Assignment:
Print the data below exactly as it appears.

Data excerpt:

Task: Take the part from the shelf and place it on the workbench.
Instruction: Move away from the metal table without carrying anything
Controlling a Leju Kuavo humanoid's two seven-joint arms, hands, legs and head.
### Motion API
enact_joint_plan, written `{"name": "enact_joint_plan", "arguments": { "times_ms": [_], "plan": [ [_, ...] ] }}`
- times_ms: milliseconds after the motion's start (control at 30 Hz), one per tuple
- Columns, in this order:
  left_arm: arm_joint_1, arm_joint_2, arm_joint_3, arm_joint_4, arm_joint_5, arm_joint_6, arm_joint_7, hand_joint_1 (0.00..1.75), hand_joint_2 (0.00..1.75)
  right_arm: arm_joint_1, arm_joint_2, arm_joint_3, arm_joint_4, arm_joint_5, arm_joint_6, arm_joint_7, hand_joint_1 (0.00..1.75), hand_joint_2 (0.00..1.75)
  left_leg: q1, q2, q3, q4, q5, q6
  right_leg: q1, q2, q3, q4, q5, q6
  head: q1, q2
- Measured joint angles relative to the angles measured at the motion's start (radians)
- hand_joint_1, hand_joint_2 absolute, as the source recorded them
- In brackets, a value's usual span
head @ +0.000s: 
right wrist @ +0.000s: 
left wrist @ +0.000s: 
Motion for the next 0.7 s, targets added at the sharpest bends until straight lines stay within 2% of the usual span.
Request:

Solution to this exercise:
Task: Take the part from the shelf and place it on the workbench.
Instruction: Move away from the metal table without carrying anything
Controlling a Leju Kuavo humanoid's two seven-joint arms, hands, legs and head.
### Motion API
enact_joint_plan, written `{"name": "enact_joint_plan", "arguments": { "times_ms": [_], "plan": [ [_, ...] ] }}`
- times_ms: milliseconds after the motion's start (control at 30 Hz), one per tuple
- Columns, in this order:
  left_arm: arm_joint_1, arm_joint_2, arm_joint_3, arm_joint_4, arm_joint_5, arm_joint_6, arm_joint_7, hand_joint_1 (0.00..1.75), hand_joint_2 (0.00..1.75)
  right_arm: arm_joint_1, arm_joint_2, arm_joint_3, arm_joint_4, arm_joint_5, arm_joint_6, arm_joint_7, hand_joint_1 (0.00..1.75), hand_joint_2 (0.00..1.75)
  left_leg: q1, q2, q3, q4, q5, q6
  right_leg: q1, q2, q3, q4, q5, q6
  head: q1, q2
- Measured joint angles relative to the angles measured at the motion's start (radians)
- hand_joint_1, hand_joint_2 absolute, as the source recorded them
- In brackets, a value's usual span
head @ +0.000s: 
right wrist @ +0.000s: 
left wrist @ +0.000s: 
Motion for the next 0.7 s, targets added at the sharpest bends until straight lines stay within 2% of the usual span.
Request:

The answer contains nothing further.